Die Unterlagen enthalten Kuballa zufolge die Luftverkehrs prognose und Bedarfsbegründung, Gutachten zur Alternativenprüfung (zum Beispiel zur Brandensteinsebene), die eigentliche umfangreiche technische Planung sowie den Landschaftspflegerischen Begleitplan (LBP) mit integrierter Umweltverträglichkeitsstudie (UVS).
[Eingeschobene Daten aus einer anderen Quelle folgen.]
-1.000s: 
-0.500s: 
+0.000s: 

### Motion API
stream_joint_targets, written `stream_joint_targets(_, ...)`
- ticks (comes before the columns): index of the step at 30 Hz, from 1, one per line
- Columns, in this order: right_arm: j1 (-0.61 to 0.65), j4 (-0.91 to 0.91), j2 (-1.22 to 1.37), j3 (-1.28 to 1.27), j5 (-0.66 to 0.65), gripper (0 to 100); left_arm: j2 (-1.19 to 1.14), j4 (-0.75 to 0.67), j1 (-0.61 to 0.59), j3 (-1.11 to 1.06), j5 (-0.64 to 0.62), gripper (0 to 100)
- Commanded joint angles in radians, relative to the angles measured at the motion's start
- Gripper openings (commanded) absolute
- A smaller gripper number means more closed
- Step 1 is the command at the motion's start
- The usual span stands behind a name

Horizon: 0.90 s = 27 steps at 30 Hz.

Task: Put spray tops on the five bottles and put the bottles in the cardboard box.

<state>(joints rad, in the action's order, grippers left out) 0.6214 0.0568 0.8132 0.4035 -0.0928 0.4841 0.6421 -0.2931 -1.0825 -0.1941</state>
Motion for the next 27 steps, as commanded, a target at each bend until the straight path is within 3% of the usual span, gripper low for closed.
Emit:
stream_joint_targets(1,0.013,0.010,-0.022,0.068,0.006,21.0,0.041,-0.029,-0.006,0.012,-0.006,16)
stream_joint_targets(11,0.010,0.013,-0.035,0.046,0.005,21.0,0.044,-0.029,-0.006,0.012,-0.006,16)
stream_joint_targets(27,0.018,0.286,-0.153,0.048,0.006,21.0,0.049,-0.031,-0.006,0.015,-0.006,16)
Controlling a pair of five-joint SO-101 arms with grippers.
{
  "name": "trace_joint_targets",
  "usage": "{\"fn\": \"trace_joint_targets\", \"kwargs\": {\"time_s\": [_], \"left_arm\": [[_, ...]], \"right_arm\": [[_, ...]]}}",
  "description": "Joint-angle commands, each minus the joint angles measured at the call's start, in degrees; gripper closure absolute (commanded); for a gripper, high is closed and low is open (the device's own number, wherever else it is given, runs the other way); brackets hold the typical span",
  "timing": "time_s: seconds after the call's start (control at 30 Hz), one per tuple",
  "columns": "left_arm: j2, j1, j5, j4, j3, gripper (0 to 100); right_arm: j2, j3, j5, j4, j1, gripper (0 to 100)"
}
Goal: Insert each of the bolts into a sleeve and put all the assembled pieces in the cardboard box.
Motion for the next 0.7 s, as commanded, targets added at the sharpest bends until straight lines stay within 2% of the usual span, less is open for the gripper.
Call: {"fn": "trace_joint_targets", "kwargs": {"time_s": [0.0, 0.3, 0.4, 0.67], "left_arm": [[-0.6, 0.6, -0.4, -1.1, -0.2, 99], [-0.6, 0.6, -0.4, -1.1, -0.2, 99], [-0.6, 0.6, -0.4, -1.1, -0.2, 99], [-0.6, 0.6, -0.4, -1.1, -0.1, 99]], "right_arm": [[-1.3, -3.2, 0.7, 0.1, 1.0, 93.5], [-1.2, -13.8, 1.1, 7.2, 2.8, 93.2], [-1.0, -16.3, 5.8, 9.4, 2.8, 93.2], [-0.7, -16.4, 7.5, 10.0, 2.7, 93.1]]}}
Kuballa geht davon aus, dass im ersten Quartal 2015 die Öffentlichkeit und die Träger öffentlicher Belange Gelegenheit haben werden, sich zu dem Vorhaben zu äußern. In dieser Zeit seien die Antragsunterlagen auch online einzusehen, so auf der Homepage der Projektgesellschaft www.verkehrslandeplatz-coburg.de und beim Luftamt Nordbayern, verspricht die Projektgesellschaft. Schließlich habe nicht jeder die Zeit, die Unterlagen bei der zuständigen Gemeinde durchzulesen.

Kuballa weist abschließend darauf hin, dass nun "von neutraler Seite" alle bislang im Coburger Raum heiß diskutierten Fragen geprüft würden, auch die des Bedarf für einen neuen Verkehrslandeplatz und die Ausbaufähigkeit des vorhandenen Platzes auf der Brandensteinsebene. "Ich wünsche mir, dass gerade die Gegner des Vorhabens diese Chance nutzen, um Ihre Argumente in das Verfahren einzubringen und prüfen zu lassen."